WHAT THE TASK ASKS:
Entries follow. Give back exactly the lines starting at the one containing "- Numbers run" and ending at the one containing "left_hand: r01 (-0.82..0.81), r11", and no other lines.

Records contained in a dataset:
[Start of section]

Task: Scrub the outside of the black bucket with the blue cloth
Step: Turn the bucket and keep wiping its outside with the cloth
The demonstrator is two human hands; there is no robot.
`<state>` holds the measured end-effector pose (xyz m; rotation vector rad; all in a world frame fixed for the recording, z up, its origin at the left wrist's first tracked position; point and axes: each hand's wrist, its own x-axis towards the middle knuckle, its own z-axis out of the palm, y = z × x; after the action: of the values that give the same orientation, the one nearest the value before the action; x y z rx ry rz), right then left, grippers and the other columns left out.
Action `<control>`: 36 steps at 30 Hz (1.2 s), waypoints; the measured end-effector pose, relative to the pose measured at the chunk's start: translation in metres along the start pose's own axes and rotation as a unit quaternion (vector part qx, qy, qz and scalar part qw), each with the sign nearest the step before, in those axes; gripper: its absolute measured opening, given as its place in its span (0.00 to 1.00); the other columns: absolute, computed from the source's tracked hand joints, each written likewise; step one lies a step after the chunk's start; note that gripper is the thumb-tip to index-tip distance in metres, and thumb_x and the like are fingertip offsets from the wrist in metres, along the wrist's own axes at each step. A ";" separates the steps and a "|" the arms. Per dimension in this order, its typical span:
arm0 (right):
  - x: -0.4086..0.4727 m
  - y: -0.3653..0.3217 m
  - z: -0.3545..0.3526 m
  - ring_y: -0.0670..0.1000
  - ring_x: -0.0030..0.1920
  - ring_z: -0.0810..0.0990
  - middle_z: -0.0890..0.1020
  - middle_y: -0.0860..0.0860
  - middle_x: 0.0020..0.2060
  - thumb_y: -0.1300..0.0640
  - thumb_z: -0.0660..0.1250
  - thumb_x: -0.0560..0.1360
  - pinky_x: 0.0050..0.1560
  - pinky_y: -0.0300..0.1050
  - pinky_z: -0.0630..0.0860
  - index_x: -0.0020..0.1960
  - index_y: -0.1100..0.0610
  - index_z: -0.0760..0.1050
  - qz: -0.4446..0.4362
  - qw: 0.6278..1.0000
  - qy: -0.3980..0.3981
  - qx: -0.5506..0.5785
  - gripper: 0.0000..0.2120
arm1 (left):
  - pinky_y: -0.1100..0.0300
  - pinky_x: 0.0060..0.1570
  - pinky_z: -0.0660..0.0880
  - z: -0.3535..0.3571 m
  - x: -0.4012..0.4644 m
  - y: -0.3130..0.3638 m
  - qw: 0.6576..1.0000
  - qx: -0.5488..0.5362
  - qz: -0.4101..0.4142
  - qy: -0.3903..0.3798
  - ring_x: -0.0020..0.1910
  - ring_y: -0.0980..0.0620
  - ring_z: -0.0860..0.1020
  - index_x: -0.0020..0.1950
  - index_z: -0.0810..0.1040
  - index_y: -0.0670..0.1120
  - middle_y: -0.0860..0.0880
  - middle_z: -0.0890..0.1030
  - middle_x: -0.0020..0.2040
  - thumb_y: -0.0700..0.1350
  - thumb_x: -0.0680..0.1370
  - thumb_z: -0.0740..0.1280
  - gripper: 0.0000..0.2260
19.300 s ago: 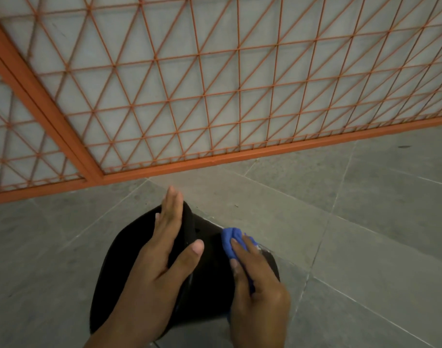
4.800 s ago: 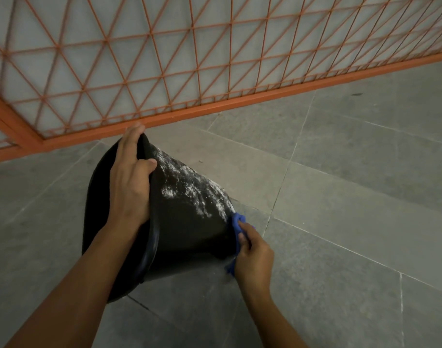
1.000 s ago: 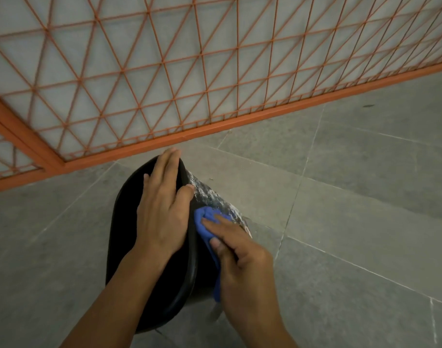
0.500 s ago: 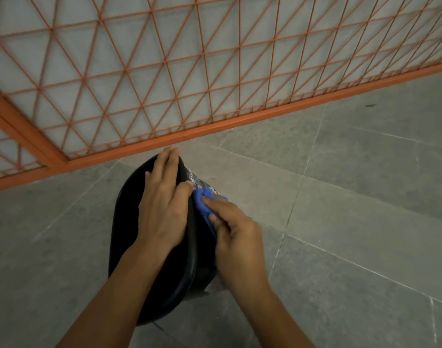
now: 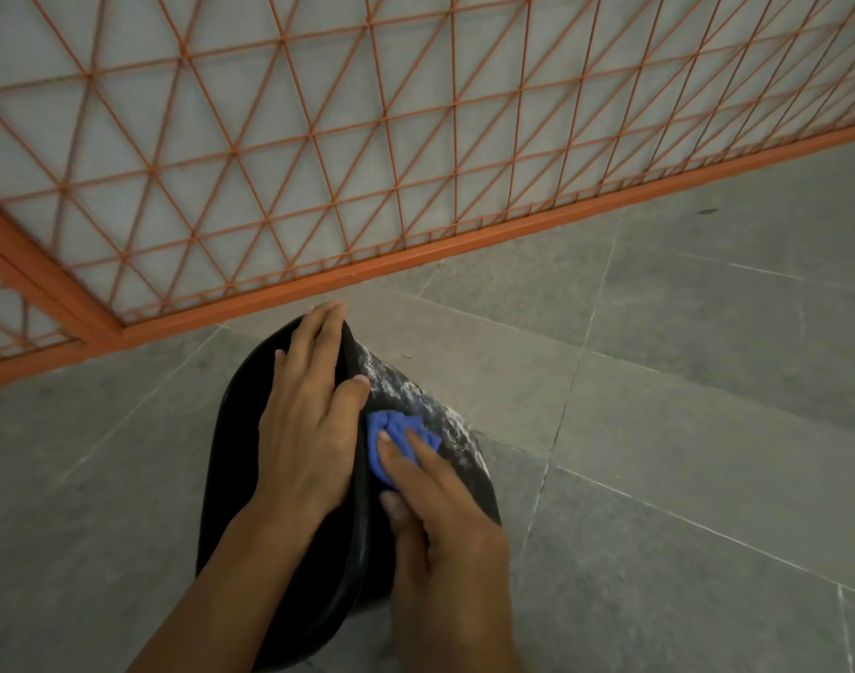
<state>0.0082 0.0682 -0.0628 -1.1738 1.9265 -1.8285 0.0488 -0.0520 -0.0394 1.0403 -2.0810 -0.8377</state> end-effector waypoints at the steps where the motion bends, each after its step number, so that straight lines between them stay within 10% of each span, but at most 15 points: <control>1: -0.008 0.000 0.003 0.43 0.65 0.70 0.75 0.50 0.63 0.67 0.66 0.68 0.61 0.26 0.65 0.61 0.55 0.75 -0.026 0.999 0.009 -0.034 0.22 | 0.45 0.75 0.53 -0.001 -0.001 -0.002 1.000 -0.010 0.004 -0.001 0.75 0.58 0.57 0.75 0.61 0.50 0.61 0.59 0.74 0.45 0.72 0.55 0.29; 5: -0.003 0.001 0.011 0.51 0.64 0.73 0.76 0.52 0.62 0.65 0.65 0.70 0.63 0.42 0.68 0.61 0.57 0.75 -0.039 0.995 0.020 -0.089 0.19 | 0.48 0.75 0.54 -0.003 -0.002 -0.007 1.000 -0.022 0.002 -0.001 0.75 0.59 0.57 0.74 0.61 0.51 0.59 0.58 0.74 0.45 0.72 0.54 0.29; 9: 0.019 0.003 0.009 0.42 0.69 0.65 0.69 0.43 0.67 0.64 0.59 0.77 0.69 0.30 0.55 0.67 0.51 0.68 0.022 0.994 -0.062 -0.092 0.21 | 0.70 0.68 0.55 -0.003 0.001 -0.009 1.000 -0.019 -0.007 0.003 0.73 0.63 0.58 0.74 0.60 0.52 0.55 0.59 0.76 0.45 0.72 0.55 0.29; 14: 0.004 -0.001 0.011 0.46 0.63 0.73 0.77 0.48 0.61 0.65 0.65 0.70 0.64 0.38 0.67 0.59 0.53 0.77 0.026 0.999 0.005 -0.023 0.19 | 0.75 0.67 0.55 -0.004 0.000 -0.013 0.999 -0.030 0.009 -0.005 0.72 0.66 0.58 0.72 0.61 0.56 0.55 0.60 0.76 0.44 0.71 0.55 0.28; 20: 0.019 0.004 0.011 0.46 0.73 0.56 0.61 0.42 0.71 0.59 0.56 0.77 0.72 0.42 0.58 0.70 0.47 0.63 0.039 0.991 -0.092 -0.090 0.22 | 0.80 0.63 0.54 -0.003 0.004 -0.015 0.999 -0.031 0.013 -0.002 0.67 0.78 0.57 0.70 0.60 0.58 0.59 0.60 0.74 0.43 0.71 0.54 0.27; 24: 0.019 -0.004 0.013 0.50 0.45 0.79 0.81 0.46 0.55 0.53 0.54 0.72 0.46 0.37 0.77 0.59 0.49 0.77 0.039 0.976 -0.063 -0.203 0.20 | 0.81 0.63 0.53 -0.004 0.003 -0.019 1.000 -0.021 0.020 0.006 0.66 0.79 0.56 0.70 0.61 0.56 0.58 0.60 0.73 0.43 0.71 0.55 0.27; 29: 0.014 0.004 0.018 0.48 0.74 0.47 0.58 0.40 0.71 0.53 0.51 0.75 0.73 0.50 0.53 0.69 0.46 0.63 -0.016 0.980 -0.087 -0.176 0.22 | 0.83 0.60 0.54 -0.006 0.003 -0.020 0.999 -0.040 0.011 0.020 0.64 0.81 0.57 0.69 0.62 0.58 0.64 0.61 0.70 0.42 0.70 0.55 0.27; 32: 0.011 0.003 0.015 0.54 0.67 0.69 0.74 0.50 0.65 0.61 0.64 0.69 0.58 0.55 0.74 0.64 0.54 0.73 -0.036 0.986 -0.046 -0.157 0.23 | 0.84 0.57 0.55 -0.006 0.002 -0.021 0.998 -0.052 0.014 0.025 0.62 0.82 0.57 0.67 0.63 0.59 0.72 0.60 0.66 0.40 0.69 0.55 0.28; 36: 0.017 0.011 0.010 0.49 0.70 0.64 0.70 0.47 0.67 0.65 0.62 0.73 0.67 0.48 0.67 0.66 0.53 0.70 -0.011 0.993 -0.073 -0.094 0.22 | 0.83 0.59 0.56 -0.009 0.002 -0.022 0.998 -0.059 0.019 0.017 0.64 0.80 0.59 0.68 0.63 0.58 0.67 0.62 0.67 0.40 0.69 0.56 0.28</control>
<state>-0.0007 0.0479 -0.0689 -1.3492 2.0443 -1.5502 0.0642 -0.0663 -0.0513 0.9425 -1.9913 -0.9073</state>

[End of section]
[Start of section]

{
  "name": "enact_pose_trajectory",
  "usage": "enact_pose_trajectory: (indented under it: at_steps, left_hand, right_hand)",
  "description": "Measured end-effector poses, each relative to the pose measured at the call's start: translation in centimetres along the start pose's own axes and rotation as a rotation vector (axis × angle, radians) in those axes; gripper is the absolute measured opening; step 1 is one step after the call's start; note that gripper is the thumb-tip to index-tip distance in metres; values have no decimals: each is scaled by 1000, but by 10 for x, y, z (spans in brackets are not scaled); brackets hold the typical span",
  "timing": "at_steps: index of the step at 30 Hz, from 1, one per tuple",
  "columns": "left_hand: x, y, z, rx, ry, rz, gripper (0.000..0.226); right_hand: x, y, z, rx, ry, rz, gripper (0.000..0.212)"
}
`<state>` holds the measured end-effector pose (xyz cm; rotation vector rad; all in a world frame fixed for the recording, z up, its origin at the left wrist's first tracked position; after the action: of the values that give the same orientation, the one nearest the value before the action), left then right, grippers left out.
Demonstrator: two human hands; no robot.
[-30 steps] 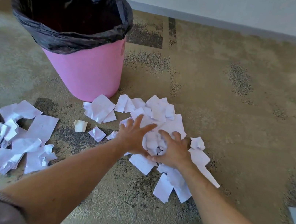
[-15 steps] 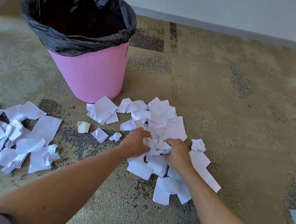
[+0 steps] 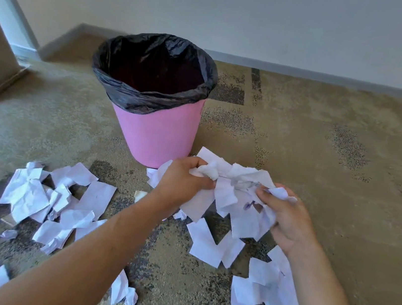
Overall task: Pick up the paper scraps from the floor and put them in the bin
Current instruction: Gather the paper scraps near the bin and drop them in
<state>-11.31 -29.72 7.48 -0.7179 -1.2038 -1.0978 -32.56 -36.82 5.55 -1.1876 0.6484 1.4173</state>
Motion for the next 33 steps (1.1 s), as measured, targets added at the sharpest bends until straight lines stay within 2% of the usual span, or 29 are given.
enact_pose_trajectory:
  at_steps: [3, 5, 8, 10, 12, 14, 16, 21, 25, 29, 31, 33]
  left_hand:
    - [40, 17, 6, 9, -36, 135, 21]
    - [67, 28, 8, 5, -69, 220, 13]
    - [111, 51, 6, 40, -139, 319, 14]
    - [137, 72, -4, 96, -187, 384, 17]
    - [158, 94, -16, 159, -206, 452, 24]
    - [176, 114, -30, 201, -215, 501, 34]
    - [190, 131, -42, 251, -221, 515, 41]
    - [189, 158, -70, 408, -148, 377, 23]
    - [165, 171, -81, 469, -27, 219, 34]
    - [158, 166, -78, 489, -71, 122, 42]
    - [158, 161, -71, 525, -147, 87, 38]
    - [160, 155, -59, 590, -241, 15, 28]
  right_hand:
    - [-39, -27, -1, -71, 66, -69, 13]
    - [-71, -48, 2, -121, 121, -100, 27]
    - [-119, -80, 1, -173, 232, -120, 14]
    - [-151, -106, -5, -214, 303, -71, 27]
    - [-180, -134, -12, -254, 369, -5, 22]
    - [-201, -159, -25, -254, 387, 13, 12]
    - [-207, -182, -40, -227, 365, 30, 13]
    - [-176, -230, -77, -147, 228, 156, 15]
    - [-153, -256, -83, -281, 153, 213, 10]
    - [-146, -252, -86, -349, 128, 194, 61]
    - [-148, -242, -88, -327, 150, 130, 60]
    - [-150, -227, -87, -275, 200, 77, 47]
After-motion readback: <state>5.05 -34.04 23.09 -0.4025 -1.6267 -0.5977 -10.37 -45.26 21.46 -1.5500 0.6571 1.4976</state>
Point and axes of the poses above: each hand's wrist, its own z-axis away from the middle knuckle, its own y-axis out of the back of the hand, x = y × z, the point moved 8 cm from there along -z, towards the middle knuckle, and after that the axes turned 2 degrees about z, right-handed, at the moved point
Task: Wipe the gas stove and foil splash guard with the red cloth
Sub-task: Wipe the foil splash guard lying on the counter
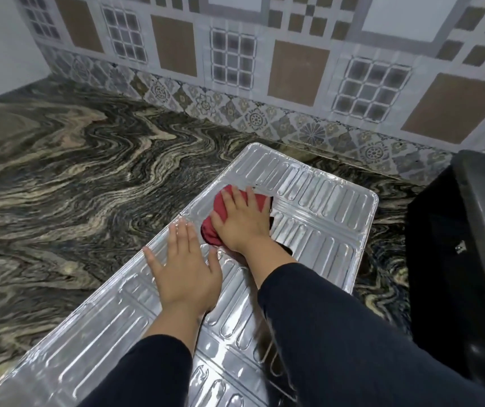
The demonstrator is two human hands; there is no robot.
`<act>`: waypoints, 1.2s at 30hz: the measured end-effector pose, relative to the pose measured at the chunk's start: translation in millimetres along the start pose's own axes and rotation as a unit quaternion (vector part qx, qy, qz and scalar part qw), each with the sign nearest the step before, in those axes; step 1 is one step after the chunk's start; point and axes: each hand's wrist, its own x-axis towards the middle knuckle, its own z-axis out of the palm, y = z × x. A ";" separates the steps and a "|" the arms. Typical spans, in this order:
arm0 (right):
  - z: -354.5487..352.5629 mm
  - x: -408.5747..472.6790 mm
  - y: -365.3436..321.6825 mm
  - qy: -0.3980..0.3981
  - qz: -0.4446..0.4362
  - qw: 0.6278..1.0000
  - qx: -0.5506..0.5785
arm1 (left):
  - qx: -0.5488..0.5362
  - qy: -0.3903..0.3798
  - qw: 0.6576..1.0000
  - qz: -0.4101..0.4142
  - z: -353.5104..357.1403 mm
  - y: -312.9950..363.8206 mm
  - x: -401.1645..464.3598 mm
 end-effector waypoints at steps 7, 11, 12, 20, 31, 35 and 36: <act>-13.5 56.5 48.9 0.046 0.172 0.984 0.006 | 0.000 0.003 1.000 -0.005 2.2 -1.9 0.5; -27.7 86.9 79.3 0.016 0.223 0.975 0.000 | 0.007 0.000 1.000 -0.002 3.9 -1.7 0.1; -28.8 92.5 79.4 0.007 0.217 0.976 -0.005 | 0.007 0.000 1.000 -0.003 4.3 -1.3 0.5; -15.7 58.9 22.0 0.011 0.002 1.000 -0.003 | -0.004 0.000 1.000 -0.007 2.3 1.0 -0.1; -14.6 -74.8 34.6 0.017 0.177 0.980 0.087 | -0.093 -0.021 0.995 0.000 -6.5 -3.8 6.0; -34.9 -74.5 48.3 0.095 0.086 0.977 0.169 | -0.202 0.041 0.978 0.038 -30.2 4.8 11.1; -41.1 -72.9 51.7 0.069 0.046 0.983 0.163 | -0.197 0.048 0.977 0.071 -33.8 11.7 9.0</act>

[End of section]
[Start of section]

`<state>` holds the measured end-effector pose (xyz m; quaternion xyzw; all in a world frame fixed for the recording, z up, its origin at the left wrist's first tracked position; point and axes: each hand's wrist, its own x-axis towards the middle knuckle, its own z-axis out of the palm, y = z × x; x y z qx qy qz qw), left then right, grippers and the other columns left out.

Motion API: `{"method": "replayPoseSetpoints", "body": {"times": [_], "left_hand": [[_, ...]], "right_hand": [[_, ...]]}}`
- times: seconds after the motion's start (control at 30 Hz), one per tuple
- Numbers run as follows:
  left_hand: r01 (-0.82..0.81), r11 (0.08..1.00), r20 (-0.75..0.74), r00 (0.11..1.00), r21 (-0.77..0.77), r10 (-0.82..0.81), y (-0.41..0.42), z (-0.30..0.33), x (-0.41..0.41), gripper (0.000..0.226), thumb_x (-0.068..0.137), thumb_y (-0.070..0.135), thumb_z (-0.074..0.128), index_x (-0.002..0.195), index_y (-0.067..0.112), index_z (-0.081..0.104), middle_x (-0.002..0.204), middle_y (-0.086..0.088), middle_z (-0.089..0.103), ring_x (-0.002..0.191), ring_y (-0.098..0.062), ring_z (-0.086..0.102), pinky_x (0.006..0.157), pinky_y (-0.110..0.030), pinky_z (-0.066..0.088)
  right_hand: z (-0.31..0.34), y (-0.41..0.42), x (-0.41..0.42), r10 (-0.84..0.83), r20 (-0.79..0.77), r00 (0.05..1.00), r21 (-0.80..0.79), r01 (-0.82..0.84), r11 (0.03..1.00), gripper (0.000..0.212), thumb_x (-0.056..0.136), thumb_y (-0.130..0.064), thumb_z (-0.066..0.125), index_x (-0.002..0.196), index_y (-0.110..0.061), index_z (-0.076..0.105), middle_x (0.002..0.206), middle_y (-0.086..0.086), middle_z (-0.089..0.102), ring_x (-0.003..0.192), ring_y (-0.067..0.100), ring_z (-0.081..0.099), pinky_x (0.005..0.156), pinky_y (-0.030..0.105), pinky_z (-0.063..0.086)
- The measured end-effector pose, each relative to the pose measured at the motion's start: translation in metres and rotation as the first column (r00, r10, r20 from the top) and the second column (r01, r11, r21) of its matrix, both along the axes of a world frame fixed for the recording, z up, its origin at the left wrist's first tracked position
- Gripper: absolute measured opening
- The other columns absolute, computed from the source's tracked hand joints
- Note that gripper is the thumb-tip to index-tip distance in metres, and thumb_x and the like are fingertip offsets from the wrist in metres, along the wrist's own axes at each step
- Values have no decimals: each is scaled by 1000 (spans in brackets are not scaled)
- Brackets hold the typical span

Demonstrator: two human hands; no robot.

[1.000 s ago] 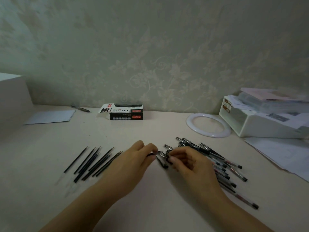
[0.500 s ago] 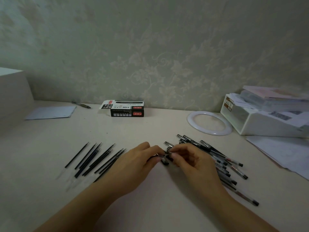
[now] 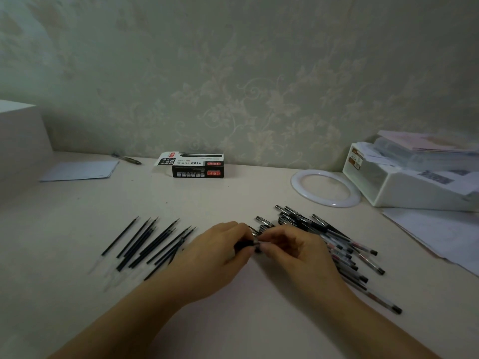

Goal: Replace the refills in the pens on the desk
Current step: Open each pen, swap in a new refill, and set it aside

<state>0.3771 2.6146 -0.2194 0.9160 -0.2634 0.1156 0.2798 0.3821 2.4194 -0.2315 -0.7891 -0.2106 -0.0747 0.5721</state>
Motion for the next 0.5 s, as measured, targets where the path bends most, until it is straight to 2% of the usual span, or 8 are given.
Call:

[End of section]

SOLUTION TO THE PROBLEM:
- Numbers run as follows:
  left_hand: r01 (-0.82..0.81), r11 (0.08..1.00), r20 (-0.75..0.74), r00 (0.11..1.00), r21 (-0.77..0.77), r10 (-0.82..0.81), y (-0.41..0.42), z (-0.30..0.33), x (-0.41..0.41), gripper (0.000..0.226), thumb_x (-0.068..0.137), thumb_y (-0.070..0.135), thumb_z (-0.074..0.128), index_x (-0.002..0.195), index_y (-0.067..0.112), index_z (-0.081..0.104), middle_x (-0.002..0.204), middle_y (-0.086..0.088), middle_z (-0.089..0.103), ring_x (-0.002..0.191), ring_y (-0.098..0.062), ring_z (-0.086..0.102), pinky_x (0.006..0.157), pinky_y (-0.110..0.030), pinky_z (-0.066..0.088)

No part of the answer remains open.